_Exercise:_ Below are some records. Return exactly the lines from the one containing "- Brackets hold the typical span" through the one containing "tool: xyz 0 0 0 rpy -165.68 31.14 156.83", both included, and only those.

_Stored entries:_
= = = = =

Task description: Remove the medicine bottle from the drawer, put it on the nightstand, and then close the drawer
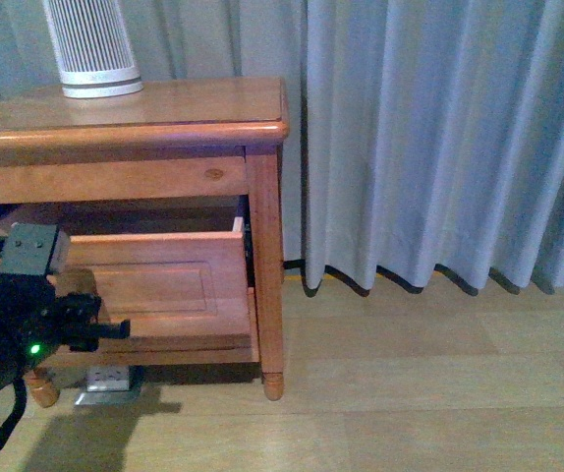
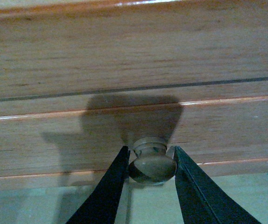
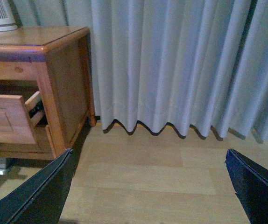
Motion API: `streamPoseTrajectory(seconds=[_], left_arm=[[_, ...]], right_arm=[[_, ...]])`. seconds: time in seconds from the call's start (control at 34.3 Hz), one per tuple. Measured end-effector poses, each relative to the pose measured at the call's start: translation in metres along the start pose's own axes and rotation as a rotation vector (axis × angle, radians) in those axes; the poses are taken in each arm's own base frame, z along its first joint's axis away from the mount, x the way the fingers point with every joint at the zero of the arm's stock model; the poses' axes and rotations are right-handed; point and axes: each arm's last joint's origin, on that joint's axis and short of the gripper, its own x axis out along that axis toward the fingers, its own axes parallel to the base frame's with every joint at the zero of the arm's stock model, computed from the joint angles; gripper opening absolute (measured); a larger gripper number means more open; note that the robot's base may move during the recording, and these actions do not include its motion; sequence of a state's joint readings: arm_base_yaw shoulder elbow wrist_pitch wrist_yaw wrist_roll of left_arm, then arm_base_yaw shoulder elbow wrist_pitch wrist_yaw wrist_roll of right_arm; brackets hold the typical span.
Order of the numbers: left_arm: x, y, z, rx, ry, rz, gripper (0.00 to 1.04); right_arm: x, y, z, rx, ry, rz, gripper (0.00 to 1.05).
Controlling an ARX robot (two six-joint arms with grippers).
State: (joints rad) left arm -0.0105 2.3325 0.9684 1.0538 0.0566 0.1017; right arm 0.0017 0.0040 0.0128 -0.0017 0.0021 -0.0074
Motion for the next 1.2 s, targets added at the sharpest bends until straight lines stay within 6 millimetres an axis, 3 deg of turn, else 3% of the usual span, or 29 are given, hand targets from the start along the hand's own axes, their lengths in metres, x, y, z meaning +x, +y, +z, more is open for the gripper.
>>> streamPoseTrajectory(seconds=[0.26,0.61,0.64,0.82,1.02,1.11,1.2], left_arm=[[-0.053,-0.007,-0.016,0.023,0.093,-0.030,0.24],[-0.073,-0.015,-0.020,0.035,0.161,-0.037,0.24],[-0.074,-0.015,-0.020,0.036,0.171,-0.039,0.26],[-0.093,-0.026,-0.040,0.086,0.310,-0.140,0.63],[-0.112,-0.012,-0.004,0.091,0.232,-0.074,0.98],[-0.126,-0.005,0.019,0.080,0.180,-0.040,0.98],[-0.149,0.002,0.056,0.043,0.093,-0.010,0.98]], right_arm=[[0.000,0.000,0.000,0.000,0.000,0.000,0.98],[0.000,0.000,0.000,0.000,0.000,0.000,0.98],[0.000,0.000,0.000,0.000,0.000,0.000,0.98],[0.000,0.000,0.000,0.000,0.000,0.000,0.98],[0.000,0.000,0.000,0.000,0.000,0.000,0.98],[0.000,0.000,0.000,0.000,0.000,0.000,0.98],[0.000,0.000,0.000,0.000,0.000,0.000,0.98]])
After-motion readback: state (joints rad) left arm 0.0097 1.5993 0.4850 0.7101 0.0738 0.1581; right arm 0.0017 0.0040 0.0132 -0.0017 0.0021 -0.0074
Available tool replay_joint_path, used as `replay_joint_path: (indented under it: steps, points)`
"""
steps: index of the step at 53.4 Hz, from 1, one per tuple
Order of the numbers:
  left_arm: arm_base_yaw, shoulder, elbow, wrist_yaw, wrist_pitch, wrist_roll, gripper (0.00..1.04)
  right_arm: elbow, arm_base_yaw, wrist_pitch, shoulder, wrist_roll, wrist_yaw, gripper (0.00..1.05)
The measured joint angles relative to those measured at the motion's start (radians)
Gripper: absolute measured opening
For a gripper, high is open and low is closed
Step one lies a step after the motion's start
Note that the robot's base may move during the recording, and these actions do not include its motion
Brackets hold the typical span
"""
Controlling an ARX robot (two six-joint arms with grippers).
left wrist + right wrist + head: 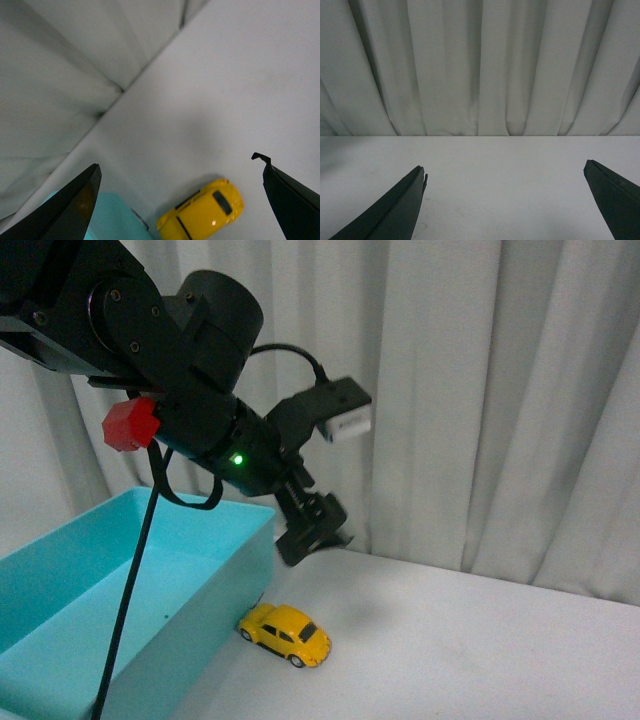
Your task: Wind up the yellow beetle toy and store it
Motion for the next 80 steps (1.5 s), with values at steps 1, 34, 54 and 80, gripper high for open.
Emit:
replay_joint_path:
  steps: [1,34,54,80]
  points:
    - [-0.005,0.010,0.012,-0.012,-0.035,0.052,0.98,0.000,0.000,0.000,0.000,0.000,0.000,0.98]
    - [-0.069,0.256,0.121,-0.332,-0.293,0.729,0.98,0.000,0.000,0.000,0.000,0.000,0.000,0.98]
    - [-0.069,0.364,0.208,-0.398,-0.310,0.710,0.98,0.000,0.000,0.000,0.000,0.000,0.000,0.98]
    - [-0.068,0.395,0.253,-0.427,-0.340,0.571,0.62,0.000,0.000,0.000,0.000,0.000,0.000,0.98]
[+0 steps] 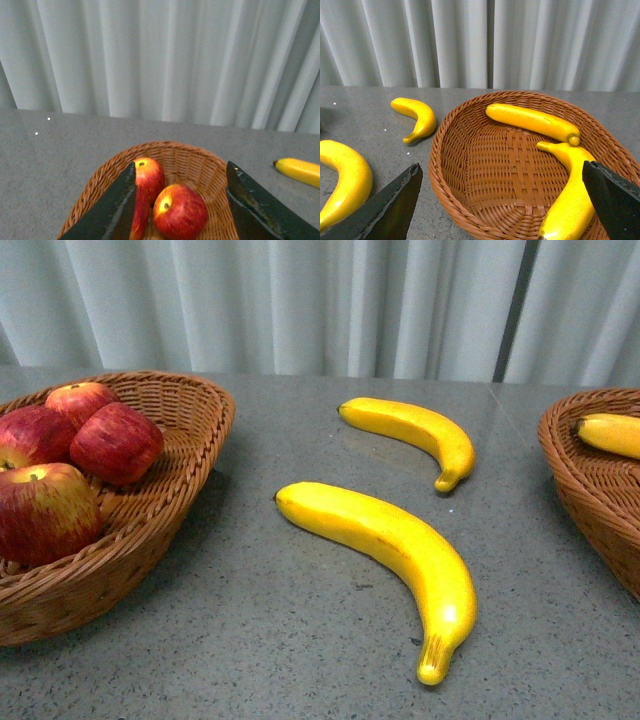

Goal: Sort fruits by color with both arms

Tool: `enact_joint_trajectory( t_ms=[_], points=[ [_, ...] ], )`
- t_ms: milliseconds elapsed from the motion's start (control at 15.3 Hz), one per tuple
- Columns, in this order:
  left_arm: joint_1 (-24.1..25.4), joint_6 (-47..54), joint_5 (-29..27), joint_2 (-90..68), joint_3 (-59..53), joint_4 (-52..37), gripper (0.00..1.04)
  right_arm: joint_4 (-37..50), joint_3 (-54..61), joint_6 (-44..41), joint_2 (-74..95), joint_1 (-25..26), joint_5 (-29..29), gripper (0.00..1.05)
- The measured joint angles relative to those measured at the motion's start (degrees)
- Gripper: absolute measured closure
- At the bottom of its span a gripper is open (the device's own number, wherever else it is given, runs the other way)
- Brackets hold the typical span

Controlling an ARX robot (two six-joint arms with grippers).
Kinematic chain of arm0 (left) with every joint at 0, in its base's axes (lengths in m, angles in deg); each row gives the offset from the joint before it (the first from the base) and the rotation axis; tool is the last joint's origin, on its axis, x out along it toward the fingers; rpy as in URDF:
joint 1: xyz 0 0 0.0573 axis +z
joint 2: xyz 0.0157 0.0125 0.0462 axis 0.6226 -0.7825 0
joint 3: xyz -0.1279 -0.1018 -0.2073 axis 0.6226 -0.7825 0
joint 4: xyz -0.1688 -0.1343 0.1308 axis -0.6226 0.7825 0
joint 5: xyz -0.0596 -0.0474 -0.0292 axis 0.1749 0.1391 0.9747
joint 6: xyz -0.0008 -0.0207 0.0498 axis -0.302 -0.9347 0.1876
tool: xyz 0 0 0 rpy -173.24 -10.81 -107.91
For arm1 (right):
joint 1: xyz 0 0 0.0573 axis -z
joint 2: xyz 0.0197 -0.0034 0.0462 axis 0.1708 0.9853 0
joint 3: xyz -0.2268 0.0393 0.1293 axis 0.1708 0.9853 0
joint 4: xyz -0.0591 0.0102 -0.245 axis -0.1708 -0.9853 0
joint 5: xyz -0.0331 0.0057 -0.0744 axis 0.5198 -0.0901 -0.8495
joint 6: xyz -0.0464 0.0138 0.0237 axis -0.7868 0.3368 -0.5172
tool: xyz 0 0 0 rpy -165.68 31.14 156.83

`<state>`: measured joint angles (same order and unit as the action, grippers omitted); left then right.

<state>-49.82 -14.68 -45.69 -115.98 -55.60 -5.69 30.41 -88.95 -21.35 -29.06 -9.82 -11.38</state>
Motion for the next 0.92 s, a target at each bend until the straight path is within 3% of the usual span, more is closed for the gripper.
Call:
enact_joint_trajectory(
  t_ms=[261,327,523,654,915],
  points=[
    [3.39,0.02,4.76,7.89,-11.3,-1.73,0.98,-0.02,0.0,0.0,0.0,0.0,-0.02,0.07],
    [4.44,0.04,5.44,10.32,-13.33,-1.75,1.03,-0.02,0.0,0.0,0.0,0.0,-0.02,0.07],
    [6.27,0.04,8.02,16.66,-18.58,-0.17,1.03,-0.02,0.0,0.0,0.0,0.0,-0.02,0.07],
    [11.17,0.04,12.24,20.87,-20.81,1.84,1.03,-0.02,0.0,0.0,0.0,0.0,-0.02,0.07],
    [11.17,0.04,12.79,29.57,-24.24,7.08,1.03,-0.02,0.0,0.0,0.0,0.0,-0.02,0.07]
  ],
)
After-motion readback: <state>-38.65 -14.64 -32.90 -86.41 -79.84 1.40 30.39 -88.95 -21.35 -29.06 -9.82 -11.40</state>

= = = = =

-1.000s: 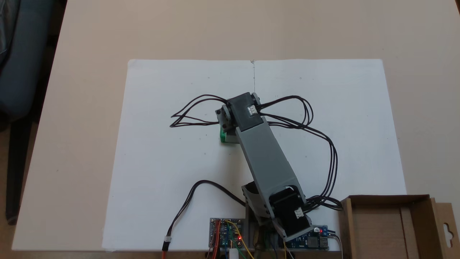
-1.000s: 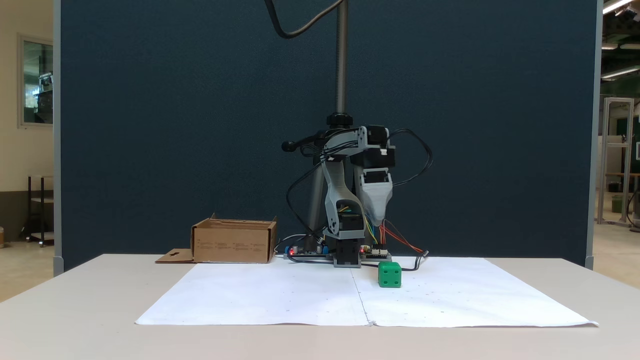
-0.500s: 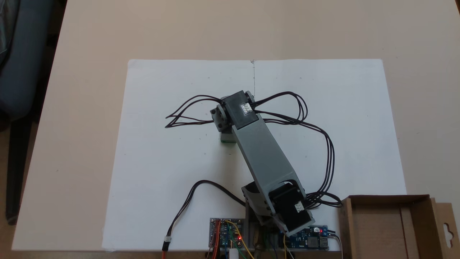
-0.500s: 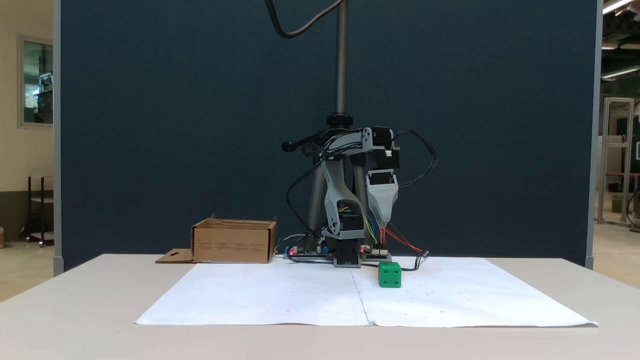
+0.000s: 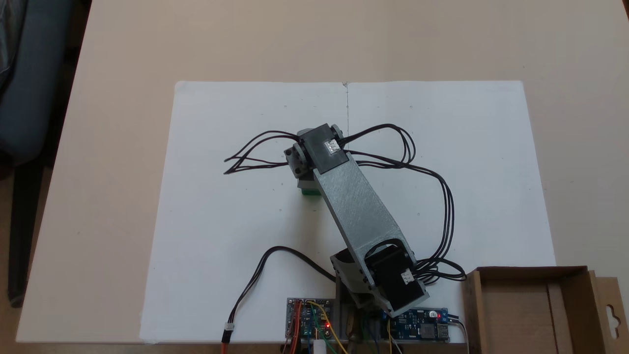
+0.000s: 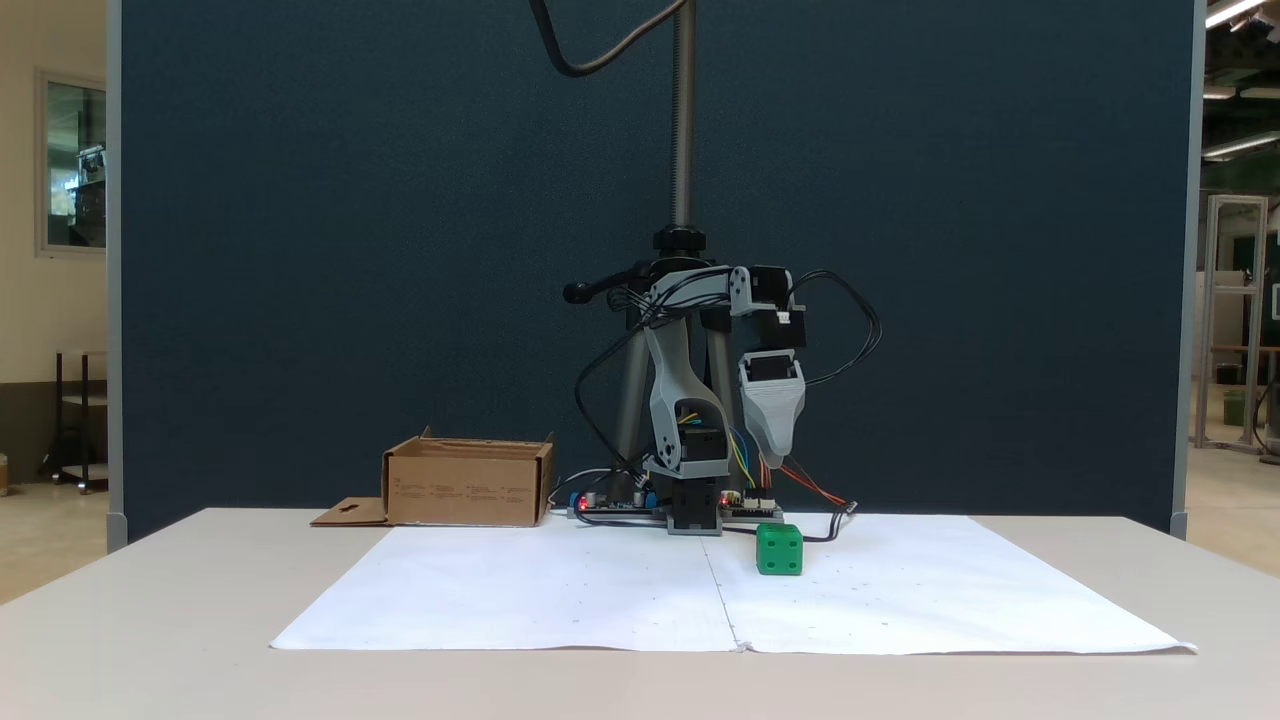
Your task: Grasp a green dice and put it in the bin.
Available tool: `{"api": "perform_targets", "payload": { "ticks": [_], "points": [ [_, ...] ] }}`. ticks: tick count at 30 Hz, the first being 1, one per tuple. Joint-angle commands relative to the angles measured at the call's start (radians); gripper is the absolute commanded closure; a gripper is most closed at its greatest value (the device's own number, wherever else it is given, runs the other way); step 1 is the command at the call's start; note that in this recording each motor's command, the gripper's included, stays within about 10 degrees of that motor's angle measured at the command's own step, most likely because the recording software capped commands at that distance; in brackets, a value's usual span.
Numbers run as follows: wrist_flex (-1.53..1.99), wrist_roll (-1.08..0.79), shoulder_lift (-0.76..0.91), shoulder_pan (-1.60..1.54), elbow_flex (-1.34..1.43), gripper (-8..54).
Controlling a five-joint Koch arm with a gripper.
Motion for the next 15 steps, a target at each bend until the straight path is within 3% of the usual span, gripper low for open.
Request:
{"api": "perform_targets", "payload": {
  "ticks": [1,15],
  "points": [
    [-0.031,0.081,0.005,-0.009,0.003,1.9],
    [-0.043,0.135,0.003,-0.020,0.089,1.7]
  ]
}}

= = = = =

_Solved problem:_
- Brackets hold the typical span

Controlling an ARX robot (two six-joint arms with grippers).
Kinematic chain of arm0 (left) with every joint at 0, in its base's axes (lengths in m, angles in deg); each row gives the offset from the joint before it (the first from the base) and the rotation axis; tool is the last joint's origin, on its axis, x out along it toward the fingers; rpy as in URDF:
joint 1: xyz 0 0 0.0573 axis +z
joint 2: xyz 0.0157 0.0125 0.0462 axis 0.6226 -0.7825 0
joint 3: xyz -0.1279 -0.1018 -0.2073 axis 0.6226 -0.7825 0
joint 4: xyz -0.1688 -0.1343 0.1308 axis -0.6226 0.7825 0
joint 5: xyz -0.0596 -0.0474 -0.0292 axis 0.1749 0.1391 0.9747
joint 6: xyz -0.0008 -0.0207 0.0498 axis -0.302 -0.9347 0.1876
tool: xyz 0 0 0 rpy -173.24 -10.81 -107.91
For arm1 (right):
joint 1: xyz 0 0 0.0573 axis -z
joint 2: xyz 0.0197 -0.0034 0.0462 axis 0.1708 0.9853 0
joint 3: xyz -0.2268 0.0393 0.1293 axis 0.1708 0.9853 0
joint 4: xyz -0.0591 0.0102 -0.245 axis -0.1708 -0.9853 0
joint 5: xyz -0.0331 0.0057 -0.0744 axis 0.5198 -0.0901 -0.8495
joint 6: xyz -0.0464 0.0138 0.0237 axis -0.7868 0.3368 -0.5172
tool: xyz 0 0 0 rpy -165.68 31.14 156.83

Work on this exercise is complete, and nothing remains.